→ **EXERCISE REQUIREMENTS**:
Look below for the line that contains "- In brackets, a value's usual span", then copy it and each following line exactly, through and including the line that contains "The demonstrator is".

────────────────

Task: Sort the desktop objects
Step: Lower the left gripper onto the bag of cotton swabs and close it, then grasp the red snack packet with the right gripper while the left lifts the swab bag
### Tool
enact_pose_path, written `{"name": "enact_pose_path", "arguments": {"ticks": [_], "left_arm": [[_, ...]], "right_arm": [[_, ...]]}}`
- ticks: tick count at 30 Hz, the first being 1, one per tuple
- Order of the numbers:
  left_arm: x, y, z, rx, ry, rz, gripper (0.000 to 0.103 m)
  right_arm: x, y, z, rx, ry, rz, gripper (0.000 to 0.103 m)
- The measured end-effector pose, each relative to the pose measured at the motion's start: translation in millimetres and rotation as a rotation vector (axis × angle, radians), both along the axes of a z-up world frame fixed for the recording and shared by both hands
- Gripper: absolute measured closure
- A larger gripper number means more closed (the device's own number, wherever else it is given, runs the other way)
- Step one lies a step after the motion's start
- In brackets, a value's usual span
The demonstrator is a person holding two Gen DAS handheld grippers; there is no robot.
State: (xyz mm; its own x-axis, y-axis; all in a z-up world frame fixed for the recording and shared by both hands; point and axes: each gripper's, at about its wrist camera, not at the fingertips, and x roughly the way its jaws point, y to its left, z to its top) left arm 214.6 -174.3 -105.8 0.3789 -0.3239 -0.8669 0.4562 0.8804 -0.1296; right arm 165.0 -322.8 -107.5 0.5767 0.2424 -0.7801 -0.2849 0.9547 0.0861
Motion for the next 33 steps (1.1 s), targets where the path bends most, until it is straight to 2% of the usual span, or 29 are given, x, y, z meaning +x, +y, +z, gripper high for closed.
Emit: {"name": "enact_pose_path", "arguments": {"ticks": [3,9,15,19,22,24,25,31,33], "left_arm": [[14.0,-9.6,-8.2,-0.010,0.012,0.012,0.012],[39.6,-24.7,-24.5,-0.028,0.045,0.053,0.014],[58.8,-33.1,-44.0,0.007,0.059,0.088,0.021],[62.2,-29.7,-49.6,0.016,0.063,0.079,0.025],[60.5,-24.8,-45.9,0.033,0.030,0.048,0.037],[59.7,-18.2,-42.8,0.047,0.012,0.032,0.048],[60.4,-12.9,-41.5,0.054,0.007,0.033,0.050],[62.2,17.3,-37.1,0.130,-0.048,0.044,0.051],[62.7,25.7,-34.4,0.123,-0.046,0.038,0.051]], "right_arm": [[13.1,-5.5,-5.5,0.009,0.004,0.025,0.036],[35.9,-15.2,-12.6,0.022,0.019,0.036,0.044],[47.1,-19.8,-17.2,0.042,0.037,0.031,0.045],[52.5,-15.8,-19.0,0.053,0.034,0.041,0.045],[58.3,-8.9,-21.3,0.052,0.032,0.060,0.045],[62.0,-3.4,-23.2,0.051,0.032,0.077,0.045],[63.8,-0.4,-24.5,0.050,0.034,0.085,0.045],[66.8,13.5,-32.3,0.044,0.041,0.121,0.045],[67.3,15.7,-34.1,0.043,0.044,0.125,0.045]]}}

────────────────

→ **TASK RESPONSE**:
- In brackets, a value's usual span
The demonstrator is a person holding two Gen DAS handheld grippers; there is no robot.

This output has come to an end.